Events at INFORMS conferences such as the WORMS award lunch and the INFORMS Fellows lunch are also favorites of mine.


If we were sitting here a year from now celebrating what a great year it's been for you, what would we be celebrating?
First of all, we would all be having tea and scones with clotted cream and sherry in the common room at All Souls College, Oxford University, where I will be a visiting fellow during the Trinity term, a year from now. We'd be reminiscing about Philip M. Morse, a founding father of operations research. In 1946, 70 years earlier, Morse was recognized with the Presidential Medal of Merit, the nation’s highest civilian award, for leading the team that was known as the Anti-Submarine Warfare Operations Research Group during WWII and, after their role grew, the Operations Research Group. The group was formed, in part, because of the success of Patrick Blackett and OR for the British military.

That same year, 1946, the ENIAC, the first programmable general-purpose electronic digital computer, was unveiled and OR was on its way.

We would also, at Oxford, be toasting the publication of my latest book and the graduation of my 19th PhD student. We would be celebrating my daughter’s graduation from college and reminiscing how she attended her first INFORMS conference in Boston at three months of age.

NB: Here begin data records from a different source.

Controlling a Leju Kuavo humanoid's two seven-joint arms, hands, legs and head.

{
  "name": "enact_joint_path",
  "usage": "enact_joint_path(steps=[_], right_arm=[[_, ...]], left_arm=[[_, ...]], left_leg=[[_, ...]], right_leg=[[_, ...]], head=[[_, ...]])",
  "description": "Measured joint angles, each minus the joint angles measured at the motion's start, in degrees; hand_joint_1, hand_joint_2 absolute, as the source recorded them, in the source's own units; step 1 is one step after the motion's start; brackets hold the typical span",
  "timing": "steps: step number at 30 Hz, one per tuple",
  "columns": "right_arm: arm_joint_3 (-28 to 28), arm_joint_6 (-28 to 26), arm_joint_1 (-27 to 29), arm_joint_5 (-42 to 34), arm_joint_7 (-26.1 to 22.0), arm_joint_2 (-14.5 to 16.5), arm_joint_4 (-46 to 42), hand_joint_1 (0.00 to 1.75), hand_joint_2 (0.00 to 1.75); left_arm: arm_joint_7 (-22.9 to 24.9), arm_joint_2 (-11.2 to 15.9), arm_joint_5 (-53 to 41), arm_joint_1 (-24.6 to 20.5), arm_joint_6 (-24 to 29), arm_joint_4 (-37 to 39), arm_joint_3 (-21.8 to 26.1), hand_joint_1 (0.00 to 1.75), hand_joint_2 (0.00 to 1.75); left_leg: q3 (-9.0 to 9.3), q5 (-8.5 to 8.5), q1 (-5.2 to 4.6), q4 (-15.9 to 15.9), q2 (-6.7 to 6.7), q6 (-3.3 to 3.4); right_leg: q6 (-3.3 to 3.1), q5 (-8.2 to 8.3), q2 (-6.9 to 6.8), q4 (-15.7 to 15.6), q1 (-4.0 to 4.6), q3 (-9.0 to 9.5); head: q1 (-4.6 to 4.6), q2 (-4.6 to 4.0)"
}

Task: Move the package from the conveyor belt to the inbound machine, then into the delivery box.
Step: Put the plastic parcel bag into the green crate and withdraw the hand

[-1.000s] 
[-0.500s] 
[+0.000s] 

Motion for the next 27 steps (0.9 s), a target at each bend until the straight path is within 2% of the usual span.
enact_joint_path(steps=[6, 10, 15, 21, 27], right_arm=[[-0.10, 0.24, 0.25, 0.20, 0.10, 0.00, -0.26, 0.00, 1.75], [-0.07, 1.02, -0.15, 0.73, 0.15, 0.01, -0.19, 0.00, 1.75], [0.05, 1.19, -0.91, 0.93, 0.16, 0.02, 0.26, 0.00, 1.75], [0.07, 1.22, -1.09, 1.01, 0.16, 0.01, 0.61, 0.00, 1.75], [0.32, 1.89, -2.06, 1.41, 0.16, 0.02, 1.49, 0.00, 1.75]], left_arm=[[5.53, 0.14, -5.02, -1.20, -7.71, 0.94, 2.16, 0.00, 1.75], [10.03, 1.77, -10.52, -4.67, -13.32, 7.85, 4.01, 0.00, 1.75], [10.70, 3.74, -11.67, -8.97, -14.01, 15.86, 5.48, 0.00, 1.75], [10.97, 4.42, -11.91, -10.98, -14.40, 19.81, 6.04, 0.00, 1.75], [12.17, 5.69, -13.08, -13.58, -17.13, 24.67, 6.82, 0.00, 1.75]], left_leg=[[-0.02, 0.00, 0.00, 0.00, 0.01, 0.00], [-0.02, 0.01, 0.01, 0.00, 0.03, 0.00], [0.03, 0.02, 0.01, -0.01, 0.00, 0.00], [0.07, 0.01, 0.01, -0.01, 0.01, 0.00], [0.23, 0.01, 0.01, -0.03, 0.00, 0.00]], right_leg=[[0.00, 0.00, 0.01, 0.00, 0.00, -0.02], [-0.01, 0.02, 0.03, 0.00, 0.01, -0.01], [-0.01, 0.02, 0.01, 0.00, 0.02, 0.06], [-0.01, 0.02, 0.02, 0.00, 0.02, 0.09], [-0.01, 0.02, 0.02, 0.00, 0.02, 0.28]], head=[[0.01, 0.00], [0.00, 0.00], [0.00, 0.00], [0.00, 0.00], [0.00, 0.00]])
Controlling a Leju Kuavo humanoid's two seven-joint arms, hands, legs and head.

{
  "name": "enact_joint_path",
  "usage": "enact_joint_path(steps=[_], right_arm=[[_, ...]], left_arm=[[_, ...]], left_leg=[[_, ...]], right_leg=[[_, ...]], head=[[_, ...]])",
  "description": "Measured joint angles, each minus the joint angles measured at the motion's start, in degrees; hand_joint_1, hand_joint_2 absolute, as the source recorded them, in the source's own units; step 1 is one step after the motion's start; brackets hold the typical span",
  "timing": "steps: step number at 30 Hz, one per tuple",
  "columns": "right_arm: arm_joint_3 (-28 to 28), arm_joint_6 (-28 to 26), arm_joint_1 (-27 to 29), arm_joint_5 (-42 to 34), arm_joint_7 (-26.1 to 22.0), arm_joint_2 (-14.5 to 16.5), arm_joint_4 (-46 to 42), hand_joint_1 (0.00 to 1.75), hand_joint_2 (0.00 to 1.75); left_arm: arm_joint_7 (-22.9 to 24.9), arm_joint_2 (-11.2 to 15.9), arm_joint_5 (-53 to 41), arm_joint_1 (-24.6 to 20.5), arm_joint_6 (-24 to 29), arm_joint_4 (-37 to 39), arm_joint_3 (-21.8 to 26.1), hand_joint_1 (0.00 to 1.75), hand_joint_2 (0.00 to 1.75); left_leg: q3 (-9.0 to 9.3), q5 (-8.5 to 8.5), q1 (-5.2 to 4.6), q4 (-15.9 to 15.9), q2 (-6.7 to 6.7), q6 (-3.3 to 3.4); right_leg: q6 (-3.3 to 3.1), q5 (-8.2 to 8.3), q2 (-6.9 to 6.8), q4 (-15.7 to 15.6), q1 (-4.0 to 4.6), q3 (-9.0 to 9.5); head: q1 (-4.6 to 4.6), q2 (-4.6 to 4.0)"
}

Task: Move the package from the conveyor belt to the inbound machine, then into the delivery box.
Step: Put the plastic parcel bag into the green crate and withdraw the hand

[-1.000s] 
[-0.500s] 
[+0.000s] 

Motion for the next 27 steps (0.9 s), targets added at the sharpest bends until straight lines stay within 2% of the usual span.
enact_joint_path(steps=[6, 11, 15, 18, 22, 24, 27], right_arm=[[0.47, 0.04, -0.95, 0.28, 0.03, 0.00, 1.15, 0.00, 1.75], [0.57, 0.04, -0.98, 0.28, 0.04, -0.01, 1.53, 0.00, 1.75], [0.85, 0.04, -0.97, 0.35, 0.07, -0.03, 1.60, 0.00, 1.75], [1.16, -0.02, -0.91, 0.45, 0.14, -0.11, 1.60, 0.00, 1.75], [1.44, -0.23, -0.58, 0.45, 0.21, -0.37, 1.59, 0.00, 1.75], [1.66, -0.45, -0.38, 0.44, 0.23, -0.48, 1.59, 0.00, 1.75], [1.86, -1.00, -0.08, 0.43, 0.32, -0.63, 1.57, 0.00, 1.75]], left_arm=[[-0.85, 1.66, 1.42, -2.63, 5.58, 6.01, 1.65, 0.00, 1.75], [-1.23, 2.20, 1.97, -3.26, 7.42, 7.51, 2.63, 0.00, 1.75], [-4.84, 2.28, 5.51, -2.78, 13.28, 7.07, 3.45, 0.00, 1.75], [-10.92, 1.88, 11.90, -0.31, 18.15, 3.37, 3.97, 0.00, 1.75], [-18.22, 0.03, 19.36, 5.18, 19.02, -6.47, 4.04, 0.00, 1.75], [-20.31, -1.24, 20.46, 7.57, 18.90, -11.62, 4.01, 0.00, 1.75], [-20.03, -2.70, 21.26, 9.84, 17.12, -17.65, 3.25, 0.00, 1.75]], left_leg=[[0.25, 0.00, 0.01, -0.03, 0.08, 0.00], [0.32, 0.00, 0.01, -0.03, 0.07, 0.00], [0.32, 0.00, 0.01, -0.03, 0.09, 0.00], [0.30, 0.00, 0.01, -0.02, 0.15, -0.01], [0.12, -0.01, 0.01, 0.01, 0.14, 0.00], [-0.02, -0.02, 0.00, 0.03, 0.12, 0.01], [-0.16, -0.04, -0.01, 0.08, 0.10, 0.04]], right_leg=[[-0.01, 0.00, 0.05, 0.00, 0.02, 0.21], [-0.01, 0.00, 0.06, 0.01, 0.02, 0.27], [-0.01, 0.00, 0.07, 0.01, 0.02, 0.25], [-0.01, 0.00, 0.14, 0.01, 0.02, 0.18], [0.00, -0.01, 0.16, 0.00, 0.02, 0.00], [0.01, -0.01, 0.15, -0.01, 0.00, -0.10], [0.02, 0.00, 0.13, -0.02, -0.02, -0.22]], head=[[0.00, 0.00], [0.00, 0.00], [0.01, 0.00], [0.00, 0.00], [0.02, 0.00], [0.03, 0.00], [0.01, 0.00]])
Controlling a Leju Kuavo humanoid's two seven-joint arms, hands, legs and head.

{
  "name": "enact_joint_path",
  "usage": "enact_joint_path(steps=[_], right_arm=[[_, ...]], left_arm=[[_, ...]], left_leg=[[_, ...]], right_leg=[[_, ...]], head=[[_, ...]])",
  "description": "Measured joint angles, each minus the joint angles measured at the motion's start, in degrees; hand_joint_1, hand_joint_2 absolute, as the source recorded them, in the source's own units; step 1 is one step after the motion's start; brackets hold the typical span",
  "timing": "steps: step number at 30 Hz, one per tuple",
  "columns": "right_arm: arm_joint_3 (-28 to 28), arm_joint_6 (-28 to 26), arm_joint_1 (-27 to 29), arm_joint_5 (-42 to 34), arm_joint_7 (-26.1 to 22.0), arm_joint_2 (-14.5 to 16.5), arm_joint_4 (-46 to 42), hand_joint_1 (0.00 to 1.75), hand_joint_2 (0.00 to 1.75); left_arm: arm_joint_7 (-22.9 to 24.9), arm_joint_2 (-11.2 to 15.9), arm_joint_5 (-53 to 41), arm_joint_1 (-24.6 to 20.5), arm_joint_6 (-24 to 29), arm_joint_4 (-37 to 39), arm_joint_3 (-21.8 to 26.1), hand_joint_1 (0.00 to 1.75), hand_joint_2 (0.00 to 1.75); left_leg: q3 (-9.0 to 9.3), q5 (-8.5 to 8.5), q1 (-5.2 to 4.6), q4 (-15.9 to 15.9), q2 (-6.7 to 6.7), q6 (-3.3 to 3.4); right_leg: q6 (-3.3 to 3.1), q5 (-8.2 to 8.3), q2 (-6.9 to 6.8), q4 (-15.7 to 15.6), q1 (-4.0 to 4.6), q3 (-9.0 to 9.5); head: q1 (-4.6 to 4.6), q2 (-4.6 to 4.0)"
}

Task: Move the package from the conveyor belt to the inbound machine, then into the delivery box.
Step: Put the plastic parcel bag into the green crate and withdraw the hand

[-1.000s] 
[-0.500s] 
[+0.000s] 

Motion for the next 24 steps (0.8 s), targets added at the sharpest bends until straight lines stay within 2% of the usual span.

What are current issues/trends/challenges in O.R.?
O.R. has made immense positive impacts on many sectors of our economy and societies, as well as government. Through methodological and algorithmic innovations, new models, software, and exciting applications ranging from cybersecurity to disaster management and advanced transportation systems, and even Future Internet Architectures, novel supply chains and services, social media analytics, renewable energy and sustainability, coupled with partnerships with collaborators in different disciplines, such as computer science and economics, as well as in medicine and healthcare, the discipline is reaching new heights and levels of recognition. With Big Data and our expertise and contributions to analytics, there are great opportunities to synergistically enhance education, research, and practice. Demands for expertise in O.R. and analytics from industry, the non-profit sector, and government will be keeping us all very busy in pushing the frontiers. These are truly exciting times.


Do you believe in Big Foot?
I believe in Big Foot because she is proof that you can go to fascinating places without knowing how to drive, and like me, she was born in Canada.